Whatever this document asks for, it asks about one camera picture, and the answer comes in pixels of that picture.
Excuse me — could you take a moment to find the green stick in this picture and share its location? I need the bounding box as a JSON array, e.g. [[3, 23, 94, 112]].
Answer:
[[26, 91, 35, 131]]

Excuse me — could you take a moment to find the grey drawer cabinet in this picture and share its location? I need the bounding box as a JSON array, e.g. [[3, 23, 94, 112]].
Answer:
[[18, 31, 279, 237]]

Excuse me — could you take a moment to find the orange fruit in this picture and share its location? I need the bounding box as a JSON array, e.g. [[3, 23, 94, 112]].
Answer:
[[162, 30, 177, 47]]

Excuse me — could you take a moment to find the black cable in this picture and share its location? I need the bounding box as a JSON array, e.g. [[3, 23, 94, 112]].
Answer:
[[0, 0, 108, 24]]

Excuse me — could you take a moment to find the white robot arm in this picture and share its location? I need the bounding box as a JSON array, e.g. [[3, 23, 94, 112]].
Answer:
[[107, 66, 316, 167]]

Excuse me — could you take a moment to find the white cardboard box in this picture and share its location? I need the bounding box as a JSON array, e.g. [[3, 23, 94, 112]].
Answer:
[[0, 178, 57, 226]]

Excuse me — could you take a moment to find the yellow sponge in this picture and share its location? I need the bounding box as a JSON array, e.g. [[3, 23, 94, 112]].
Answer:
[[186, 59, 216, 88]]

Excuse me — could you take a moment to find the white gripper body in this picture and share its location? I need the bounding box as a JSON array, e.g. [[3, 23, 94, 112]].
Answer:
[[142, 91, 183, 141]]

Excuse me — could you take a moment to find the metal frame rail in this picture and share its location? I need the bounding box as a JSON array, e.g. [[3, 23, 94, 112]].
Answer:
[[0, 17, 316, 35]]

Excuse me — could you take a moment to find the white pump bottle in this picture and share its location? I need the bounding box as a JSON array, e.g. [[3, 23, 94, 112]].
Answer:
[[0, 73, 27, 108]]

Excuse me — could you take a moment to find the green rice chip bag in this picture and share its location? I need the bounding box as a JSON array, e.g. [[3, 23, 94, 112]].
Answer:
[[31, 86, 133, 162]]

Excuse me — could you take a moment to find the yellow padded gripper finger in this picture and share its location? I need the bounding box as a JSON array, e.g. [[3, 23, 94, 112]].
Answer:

- - -

_Aim of the task:_ All of the material must be reproduced exactly.

_Task output:_
Whatever this document asks for, it asks about one camera picture, and the answer comes in pixels of that picture.
Excuse me — could you take a moment to find the green stick in this picture and share its location? I need the bounding box as a JSON array, e.g. [[3, 23, 94, 112]].
Answer:
[[26, 91, 35, 131]]

Excuse me — could you take a moment to find the grey drawer cabinet in this picture and share its location? I need the bounding box as a JSON array, e.g. [[3, 23, 94, 112]].
Answer:
[[18, 31, 279, 237]]

Excuse me — could you take a moment to find the orange fruit in this picture and share its location? I need the bounding box as a JSON array, e.g. [[3, 23, 94, 112]].
Answer:
[[162, 30, 177, 47]]

Excuse me — could you take a moment to find the black cable in this picture and share its location? I need the bounding box as a JSON array, e.g. [[3, 23, 94, 112]].
Answer:
[[0, 0, 108, 24]]

Excuse me — could you take a moment to find the white robot arm in this picture and share its location? I need the bounding box as a JSON array, e.g. [[3, 23, 94, 112]].
Answer:
[[107, 66, 316, 167]]

Excuse me — could you take a moment to find the white cardboard box in this picture and share its location? I need the bounding box as a JSON array, e.g. [[3, 23, 94, 112]].
Answer:
[[0, 178, 57, 226]]

Excuse me — could you take a moment to find the yellow sponge in this picture and share its location? I need the bounding box as a JSON array, e.g. [[3, 23, 94, 112]].
Answer:
[[186, 59, 216, 88]]

Excuse me — could you take a moment to find the white gripper body in this picture and share its location? I need the bounding box as a JSON array, e.g. [[3, 23, 94, 112]].
Answer:
[[142, 91, 183, 141]]

Excuse me — could you take a moment to find the metal frame rail in this picture and share its location? I need the bounding box as a JSON array, e.g. [[3, 23, 94, 112]].
Answer:
[[0, 17, 316, 35]]

Excuse me — could you take a moment to find the white pump bottle in this picture and share its location? I need the bounding box as a JSON array, e.g. [[3, 23, 94, 112]].
Answer:
[[0, 73, 27, 108]]

Excuse me — could you take a moment to find the green rice chip bag in this picture and share its location? I need the bounding box as a JSON array, e.g. [[3, 23, 94, 112]].
Answer:
[[31, 86, 133, 162]]

Excuse me — could you take a moment to find the yellow padded gripper finger in this picture and share its location? I need the bounding box as a JSON array, e.g. [[3, 23, 94, 112]].
Answer:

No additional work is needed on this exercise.